Once gustos, envases por sabor y una línea de golosinas que nace de los restos que dejan los helados. La creadora del local cuenta cómo decidió cortar con el kilo tradicional y por qué trabaja los cítricos durante dos años antes de dar con la receta definitiva.

Por Lautaro RoldánTurismo · 20 de septiembre de 2026 · hace 2 h

A poco más de cinco kilómetros del centro, en el corazón de Palermo, funciona desde el otoño de 2022 una heladería que se hizo famosa por una decisión tan simple como disruptiva: no vende potes de un kilo. En Obrador Florida, la fundadora Mercedes Mecha Román eligió organizar la venta para llevar en envases de un cuarto o medio kilo, pero con una condición que cambia la experiencia: cada recipiente lleva un solo sabor. La idea, según cuenta, nació de una obsesión muy concreta, que es evitar que los gustos se mezclen y que cada cliente se lleve el helado tal como fue pensado, sin contaminaciones ajenas.

Para los que igual quieran probar más de una opción en el momento, el local ofrece vasitos y cucuruchos donde se pueden combinar hasta tres sabores. Los vasitos arrancan en nueve mil pesos, un dato útil para calcular el gasto antes de sentarse o hacer la cola. Y como la propuesta va más allá del helado, la línea de golosinas artesanales parte desde los dos mil ochocientos pesos por unidad, con la posibilidad de comprar piezas sueltas o cajas armadas con las variedades que estén disponibles ese día.

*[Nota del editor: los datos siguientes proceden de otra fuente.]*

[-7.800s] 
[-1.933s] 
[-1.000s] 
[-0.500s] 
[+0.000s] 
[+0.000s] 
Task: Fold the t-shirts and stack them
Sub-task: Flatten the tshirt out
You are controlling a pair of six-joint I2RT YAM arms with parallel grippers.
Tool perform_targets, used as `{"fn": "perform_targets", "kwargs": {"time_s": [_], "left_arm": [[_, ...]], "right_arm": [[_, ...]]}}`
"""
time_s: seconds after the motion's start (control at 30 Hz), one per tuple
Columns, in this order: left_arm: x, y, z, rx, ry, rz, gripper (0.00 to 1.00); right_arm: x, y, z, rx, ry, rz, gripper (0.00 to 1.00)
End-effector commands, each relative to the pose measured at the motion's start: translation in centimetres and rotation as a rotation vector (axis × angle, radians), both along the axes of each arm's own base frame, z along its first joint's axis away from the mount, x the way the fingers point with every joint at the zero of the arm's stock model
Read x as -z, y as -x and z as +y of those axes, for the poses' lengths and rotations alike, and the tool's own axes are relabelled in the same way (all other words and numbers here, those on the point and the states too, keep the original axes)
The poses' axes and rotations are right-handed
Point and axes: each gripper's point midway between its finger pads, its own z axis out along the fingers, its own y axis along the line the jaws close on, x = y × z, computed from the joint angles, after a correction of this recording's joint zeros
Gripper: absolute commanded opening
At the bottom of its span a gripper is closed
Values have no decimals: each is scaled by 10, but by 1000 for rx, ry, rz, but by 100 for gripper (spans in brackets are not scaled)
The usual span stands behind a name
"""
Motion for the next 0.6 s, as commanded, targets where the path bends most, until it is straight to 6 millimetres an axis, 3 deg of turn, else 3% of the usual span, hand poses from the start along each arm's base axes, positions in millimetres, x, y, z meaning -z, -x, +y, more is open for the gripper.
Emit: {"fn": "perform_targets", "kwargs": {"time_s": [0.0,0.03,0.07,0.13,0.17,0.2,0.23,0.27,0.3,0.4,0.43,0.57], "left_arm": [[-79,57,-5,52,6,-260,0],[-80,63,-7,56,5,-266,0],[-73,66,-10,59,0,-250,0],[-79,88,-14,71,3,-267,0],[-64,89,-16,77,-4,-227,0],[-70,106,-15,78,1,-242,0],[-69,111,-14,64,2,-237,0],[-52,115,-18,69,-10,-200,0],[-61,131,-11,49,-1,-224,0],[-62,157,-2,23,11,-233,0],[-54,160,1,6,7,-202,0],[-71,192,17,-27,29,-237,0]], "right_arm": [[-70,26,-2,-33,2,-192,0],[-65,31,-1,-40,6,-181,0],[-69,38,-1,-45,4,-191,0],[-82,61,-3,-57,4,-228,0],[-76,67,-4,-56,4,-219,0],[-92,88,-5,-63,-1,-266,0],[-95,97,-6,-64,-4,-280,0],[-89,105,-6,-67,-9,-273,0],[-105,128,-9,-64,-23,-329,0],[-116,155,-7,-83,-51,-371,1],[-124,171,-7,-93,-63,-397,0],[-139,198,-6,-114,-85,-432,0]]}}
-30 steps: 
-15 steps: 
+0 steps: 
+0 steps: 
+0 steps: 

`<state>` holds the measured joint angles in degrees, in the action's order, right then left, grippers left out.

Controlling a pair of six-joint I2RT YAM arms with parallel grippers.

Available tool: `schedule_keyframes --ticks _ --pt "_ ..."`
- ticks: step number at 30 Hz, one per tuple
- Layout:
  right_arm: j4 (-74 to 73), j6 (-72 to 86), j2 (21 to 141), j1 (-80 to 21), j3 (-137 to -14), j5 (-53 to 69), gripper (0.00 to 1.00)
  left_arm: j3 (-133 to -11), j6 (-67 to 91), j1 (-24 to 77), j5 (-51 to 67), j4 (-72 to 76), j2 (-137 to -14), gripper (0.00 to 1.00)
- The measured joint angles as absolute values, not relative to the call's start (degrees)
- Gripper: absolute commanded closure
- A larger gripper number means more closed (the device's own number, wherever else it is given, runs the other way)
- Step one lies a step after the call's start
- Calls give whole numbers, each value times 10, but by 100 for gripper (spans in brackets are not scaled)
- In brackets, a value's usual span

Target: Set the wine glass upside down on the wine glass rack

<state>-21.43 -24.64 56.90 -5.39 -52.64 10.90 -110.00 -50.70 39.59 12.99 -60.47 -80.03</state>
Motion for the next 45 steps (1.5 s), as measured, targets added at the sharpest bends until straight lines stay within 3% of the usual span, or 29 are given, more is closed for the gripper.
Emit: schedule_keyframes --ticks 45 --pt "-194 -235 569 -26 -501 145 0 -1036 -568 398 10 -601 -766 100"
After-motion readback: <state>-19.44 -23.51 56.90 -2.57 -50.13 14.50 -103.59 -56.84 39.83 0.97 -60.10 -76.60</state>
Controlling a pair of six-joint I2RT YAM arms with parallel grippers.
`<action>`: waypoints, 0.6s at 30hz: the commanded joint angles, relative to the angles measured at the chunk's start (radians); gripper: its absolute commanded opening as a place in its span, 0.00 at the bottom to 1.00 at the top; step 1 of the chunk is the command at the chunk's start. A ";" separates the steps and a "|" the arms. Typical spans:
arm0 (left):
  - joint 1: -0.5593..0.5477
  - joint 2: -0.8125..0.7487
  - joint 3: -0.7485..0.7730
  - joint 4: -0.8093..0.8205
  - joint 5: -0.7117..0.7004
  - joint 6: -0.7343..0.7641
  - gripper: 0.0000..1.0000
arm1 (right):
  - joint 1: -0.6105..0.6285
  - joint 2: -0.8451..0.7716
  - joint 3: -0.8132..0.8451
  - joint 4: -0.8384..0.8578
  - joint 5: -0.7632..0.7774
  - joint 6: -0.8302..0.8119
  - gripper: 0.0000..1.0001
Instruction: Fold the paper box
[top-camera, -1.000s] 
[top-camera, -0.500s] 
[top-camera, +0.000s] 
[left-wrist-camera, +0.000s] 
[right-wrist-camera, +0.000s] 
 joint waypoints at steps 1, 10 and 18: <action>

Una carta que rota con el calendario

La oferta permanente está compuesta por cinco clásicos que ya son la base del local: chocolate, limón, sambayón, vainilla y dulce de leche. Los otros seis sabores cambian con la temporada, lo que obliga a volver cada cierta cantidad de meses para conocer las novedades. Entre las opciones que describe la carta figuran avellanas tostadas de Río Negro, queso crema con quinotos confitados, crema de té Earl Grey con chocolate y crema de jengibre, una selección que combina productos regionales con guiños a la pastelería más sofisticada.

“Cuando hacemos una degustación de pomelo blanco, siempre acercamos también el rosado para que la gente compare y entienda las diferencias entre los dos.”Mercedes Mecha Román, fundadora de Obrador Florida

Los sorbetes de pomelo son uno de los experimentos más interesantes de la casa. Román explica que trabajan dos versiones de la misma fruta para que el cliente pueda comparar y entender por qué un cítrino puede ser tan distinto según el momento del año o la variedad elegida. Detrás de cada sabor hay un proceso minucioso: rallar las cáscaras de limón, probar texturas, ajustar el dulzor. Tanto insistió con el helado de limón que la receta definitiva le demandó dos años de pruebas hasta dar con el punto justo.

Esa última línea, la de las golosinas, nació como una necesidad casi ecológica. Cuando preparaba los helados, quedaban restos de frutas que no se podían aprovechar en el producto principal, y en lugar de tirarlos, Román empezó a darles una segunda vida en formato de confitería. Así aparecieron los malvaviscos frutales, los bombones, los chupetines de chocolate, el mazapán de pistacho y los crocantes de miel cubiertos con chocolate. Cada preparación exige procesos de pastelería que mezclan técnicas de cocina, heladería y confitería, una combinación poco habitual en el rubro.

Mi recomendación, si están planeando una visita, es ir en otoño o en primavera, cuando la carta de temporada ofrece sus combinaciones más originales y los sabores de estación cambian respecto del verano. En los meses cálidos el local se llena y la rotación de productos es más rápida, mientras que en las estaciones de transición se pueden probar con más calma esas recetas que la cocinera pasa meses perfeccionando, como el limón que le llevó dos años o los pomelos que invitan a comparar dos caras de la misma fruta. Llevarse un cuarto de kilo de un solo sabor, separado del de un amigo, es la forma más fiel de entender por qué Mecha Román decidió romper con la lógica del kilo compartido.